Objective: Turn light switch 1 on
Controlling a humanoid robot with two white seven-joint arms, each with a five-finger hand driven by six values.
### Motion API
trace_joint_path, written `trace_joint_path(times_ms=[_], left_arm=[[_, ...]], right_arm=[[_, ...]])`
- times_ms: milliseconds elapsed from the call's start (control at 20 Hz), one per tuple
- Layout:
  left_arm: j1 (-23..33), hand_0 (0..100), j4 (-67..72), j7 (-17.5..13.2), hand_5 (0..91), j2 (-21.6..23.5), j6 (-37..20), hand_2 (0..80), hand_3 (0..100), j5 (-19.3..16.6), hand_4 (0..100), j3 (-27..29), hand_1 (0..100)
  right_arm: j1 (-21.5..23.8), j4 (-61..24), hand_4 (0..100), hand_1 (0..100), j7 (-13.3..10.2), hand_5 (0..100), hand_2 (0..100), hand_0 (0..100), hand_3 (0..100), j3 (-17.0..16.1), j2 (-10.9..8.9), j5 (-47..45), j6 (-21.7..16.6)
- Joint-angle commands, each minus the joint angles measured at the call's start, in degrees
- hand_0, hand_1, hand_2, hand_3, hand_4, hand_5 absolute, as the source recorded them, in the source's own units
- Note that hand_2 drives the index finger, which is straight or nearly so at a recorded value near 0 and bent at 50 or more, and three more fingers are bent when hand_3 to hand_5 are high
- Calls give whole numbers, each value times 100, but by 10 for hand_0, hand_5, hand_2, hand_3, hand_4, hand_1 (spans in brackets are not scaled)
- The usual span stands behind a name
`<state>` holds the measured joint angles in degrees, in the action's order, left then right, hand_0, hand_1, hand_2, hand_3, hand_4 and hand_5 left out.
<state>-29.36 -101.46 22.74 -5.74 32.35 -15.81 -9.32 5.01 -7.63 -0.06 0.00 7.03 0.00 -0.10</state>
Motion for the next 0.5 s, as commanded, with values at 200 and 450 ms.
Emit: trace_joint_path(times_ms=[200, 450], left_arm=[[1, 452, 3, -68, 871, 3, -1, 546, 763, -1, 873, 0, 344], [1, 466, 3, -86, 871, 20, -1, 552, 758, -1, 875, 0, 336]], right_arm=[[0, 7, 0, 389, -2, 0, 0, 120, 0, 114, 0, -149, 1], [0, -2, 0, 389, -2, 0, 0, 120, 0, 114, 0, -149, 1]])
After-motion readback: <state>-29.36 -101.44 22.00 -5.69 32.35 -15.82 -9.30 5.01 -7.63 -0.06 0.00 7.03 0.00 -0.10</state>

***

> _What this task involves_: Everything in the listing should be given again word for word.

> _Solution to this task_:
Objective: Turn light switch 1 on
Controlling a humanoid robot with two white seven-joint arms, each with a five-finger hand driven by six values.
### Motion API
trace_joint_path, written `trace_joint_path(times_ms=[_], left_arm=[[_, ...]], right_arm=[[_, ...]])`
- times_ms: milliseconds elapsed from the call's start (control at 20 Hz), one per tuple
- Layout:
  left_arm: j1 (-23..33), hand_0 (0..100), j4 (-67..72), j7 (-17.5..13.2), hand_5 (0..91), j2 (-21.6..23.5), j6 (-37..20), hand_2 (0..80), hand_3 (0..100), j5 (-19.3..16.6), hand_4 (0..100), j3 (-27..29), hand_1 (0..100)
  right_arm: j1 (-21.5..23.8), j4 (-61..24), hand_4 (0..100), hand_1 (0..100), j7 (-13.3..10.2), hand_5 (0..100), hand_2 (0..100), hand_0 (0..100), hand_3 (0..100), j3 (-17.0..16.1), j2 (-10.9..8.9), j5 (-47..45), j6 (-21.7..16.6)
- Joint-angle commands, each minus the joint angles measured at the call's start, in degrees
- hand_0, hand_1, hand_2, hand_3, hand_4, hand_5 absolute, as the source recorded them, in the source's own units
- Note that hand_2 drives the index finger, which is straight or nearly so at a recorded value near 0 and bent at 50 or more, and three more fingers are bent when hand_3 to hand_5 are high
- Calls give whole numbers, each value times 100, but by 10 for hand_0, hand_5, hand_2, hand_3, hand_4, hand_1 (spans in brackets are not scaled)
- The usual span stands behind a name
`<state>` holds the measured joint angles in degrees, in the action's order, left then right, hand_0, hand_1, hand_2, hand_3, hand_4 and hand_5 left out.
<state>-29.36 -101.46 22.74 -5.74 32.35 -15.81 -9.32 5.01 -7.63 -0.06 0.00 7.03 0.00 -0.10</state>
Motion for the next 0.5 s, as commanded, with values at 200 and 450 ms.
Emit: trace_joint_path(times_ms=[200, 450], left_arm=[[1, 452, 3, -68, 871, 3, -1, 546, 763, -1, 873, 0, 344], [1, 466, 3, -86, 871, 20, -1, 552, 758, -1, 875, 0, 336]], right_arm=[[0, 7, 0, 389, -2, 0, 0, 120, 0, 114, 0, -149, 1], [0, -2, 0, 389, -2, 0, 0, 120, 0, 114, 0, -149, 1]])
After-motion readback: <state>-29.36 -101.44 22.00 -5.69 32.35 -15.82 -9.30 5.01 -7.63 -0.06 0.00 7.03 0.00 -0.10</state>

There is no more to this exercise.